**ABOUT THIS EXERCISE**
Output only the lines of the entries that follow, starting at the one with "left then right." and running down to the one with "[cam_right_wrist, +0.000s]", both included and unchanged.

SUPPLIED RECORDS START

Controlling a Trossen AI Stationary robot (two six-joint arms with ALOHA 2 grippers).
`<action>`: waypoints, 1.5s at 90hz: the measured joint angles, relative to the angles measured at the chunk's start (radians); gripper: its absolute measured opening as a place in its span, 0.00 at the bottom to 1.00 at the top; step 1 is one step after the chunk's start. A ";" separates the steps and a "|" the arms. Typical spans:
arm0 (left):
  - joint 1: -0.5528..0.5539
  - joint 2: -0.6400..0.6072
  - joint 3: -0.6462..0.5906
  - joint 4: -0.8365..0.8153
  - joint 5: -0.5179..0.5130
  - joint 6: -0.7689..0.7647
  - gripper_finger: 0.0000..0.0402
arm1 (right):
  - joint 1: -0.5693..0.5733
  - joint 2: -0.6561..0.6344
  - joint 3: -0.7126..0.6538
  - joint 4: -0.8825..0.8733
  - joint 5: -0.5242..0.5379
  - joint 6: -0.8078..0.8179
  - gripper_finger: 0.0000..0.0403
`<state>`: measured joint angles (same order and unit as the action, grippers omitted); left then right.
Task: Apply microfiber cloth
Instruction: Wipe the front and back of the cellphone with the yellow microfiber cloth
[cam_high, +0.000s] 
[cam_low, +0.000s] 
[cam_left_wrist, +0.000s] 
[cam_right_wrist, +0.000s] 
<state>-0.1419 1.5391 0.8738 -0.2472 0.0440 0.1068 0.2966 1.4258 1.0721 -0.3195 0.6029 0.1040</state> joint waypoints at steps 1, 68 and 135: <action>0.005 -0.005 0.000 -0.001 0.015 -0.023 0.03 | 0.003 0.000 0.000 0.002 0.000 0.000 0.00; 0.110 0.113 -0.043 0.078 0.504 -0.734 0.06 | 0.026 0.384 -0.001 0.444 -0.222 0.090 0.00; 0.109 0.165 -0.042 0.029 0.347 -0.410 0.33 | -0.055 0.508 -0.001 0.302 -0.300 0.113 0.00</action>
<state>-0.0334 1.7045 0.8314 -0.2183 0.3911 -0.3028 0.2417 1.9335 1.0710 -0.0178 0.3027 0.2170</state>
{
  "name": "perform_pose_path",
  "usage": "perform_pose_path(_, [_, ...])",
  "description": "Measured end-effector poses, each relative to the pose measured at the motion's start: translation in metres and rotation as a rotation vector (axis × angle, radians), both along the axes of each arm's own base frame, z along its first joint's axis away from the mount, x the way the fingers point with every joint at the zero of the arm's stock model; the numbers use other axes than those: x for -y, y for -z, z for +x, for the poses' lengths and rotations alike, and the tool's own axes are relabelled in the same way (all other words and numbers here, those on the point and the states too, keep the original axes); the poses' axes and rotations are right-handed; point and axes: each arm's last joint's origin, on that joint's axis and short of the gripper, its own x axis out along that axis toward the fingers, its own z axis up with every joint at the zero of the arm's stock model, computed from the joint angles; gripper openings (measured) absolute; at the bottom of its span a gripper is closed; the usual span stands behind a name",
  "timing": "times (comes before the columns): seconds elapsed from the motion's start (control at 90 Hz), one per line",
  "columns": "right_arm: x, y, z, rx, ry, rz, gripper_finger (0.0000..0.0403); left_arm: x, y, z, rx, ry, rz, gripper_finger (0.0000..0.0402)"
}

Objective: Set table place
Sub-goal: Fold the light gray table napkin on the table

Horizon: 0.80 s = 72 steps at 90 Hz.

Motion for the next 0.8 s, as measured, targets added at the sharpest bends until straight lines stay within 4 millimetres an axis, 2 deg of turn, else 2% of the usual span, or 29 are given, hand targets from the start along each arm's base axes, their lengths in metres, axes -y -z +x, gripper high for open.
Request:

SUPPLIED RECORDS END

**OUTPUT OF THE EXERCISE**
`<state>`: measured joint angles (same order and unit as the action, grippers omitted); left then right.
Task: Apply microfiber cloth
Instruction: Wipe the front and back of the cellphone with the yellow microfiber cloth
[cam_high, +0.000s] 
[cam_low, +0.000s] 
[cam_left_wrist, +0.000s] 
[cam_right_wrist, +0.000s] 

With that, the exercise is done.